Hoy estáis en Lisboa, en la costa del océano Atlántico, y vuestra mirada se dirige hacia los pueblos y las culturas del mundo. Lisboa es la primera etapa de vuestro camino común en este nuevo siglo. Por eso, le agradezco a usted, señor patriarca José da Cruz Policarpo, el haber acogido con toda su Iglesia esta peregrinación. A través de usted saludo a los hermanos en el episcopado y a todo el querido pueblo portugués, con el que tuve ocasión de encontrarme durante mi reciente peregrinación a Fátima.

Son numerosos los problemas que ensombrecen el horizonte del mundo. Pero la humanidad busca nuevos equilibrios de paz. Como escribí con ocasión del Encuentro "Hombres y religiones" celebrado en Milán en 1993, "es necesario y urgente recuperar el gusto y el deseo de caminar juntos para construir un mundo más solidario, superando intereses particulares de grupo, etnia o nación. A este respecto, es muy importante el papel que pueden desempeñar las religiones. Aunque poseen pocos medios humanos, encierran la aspiración universal, que tiene su raíz en la relación sincera con Dios" (Mensaje al cardenal Edward I. Cassidy:  L'Osservatore Romano, edición en lengua española, 1 de octubre de 1993, p. 8).

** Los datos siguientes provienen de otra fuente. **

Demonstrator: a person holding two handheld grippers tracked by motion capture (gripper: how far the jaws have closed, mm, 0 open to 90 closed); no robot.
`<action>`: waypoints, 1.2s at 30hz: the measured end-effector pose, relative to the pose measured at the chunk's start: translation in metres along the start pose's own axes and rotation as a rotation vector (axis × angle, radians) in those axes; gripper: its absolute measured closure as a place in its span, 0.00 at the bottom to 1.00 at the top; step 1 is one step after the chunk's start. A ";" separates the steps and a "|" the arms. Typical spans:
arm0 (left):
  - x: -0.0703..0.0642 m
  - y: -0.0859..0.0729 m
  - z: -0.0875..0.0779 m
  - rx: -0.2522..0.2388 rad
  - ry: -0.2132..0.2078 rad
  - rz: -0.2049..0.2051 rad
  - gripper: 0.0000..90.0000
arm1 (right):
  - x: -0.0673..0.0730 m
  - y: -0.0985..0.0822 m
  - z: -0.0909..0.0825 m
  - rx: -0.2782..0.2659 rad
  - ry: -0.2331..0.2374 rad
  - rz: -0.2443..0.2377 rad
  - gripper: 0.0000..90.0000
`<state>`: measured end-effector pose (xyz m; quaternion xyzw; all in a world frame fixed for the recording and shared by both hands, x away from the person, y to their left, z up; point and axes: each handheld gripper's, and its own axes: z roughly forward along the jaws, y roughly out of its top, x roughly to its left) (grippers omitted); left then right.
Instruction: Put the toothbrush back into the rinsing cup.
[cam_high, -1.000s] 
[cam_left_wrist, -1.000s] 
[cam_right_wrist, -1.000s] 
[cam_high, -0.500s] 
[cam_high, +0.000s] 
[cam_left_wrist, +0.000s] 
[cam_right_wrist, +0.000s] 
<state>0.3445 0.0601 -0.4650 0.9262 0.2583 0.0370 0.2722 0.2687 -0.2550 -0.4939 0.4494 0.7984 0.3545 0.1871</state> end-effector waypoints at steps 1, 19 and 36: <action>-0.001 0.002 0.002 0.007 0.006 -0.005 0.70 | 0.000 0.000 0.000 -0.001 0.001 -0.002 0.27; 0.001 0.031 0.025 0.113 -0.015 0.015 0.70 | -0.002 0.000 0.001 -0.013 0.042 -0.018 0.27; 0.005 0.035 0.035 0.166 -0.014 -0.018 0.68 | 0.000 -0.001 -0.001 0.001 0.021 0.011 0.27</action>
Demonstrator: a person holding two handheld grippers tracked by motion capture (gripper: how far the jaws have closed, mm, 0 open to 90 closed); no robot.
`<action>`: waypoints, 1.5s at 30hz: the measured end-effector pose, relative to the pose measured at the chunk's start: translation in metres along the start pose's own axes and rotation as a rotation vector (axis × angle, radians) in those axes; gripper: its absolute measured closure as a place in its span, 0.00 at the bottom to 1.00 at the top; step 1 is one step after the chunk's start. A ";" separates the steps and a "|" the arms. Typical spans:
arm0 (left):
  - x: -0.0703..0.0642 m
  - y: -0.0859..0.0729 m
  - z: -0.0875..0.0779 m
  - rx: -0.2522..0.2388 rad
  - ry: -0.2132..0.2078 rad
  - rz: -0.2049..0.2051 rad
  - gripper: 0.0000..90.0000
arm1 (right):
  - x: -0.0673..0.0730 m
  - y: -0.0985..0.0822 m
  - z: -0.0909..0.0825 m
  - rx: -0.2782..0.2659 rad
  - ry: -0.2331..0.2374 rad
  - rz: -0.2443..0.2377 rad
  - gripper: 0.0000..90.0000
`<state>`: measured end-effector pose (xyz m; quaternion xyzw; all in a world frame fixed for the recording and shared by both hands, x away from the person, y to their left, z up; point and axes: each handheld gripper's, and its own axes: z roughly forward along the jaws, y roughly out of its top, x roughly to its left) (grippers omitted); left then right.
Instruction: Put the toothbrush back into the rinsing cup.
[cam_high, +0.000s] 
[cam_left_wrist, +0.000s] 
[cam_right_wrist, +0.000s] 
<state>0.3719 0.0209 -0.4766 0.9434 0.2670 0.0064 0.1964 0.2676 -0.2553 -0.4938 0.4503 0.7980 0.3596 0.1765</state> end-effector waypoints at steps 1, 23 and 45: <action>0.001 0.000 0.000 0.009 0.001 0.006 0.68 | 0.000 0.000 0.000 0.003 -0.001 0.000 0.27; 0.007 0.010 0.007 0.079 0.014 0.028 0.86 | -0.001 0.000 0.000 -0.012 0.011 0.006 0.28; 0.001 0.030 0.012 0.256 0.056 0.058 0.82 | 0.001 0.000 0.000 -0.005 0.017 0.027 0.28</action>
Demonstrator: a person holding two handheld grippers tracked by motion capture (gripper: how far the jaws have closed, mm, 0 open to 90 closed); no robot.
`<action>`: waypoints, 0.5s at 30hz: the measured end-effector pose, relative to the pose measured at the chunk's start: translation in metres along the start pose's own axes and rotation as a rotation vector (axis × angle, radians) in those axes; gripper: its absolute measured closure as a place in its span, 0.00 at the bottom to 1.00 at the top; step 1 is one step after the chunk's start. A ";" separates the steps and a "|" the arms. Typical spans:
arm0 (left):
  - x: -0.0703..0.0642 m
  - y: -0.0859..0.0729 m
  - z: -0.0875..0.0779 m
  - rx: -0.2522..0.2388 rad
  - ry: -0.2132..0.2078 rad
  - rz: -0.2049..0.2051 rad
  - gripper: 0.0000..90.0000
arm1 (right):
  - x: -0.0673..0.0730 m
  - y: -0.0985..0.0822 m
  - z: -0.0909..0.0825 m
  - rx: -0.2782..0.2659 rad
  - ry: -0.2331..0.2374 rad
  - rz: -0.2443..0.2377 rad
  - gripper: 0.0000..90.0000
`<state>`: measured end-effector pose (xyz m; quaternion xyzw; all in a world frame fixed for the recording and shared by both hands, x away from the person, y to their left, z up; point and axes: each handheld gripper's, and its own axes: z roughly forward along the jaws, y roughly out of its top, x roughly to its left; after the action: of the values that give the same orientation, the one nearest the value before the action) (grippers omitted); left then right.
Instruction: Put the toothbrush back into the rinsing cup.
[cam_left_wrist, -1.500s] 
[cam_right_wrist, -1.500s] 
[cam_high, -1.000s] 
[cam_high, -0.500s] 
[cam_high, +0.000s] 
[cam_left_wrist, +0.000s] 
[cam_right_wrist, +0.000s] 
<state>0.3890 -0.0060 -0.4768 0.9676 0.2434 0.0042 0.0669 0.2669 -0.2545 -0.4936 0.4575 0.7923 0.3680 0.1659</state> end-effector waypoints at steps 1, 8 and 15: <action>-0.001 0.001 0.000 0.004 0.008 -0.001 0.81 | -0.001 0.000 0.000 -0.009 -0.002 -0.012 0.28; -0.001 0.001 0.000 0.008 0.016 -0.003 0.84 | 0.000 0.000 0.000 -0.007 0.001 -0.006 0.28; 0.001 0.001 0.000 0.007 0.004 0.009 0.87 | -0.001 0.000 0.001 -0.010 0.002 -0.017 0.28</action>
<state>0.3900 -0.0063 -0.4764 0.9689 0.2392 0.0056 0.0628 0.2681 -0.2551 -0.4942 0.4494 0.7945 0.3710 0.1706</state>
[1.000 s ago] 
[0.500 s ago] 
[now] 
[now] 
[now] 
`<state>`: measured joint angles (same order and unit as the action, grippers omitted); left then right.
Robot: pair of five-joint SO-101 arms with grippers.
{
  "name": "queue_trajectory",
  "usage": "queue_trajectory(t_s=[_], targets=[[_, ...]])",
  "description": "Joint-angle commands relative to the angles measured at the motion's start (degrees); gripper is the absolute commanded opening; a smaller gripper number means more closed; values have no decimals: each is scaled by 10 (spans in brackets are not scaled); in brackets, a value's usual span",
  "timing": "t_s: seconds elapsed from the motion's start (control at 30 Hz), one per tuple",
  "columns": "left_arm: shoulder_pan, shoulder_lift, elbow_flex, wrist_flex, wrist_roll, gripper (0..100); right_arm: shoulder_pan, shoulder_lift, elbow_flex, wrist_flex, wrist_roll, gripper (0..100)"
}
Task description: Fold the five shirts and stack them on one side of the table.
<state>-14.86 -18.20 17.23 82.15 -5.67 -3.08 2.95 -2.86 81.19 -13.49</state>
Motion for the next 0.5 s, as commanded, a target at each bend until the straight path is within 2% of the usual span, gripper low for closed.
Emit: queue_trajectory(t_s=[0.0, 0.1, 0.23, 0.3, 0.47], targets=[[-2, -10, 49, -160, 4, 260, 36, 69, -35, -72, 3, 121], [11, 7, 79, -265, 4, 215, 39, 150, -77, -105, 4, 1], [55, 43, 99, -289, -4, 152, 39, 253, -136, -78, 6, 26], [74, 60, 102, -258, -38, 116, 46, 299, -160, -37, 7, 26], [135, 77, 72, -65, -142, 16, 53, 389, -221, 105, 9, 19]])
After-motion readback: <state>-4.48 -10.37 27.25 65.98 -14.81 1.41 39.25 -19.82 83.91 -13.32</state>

Confiándole a usted, señor cardenal Edward I. Cassidy, mi mensaje para los participantes en el Encuentro de Lisboa, a quienes renuevo mi cordial saludo, invoco sobre todos los presentes las bendiciones de Dios omnipotente. Que con su ayuda los hombres y las mujeres de todos los pueblos de la tierra prosigan con renovada decisión por el camino de la paz y de la comprensión mutua.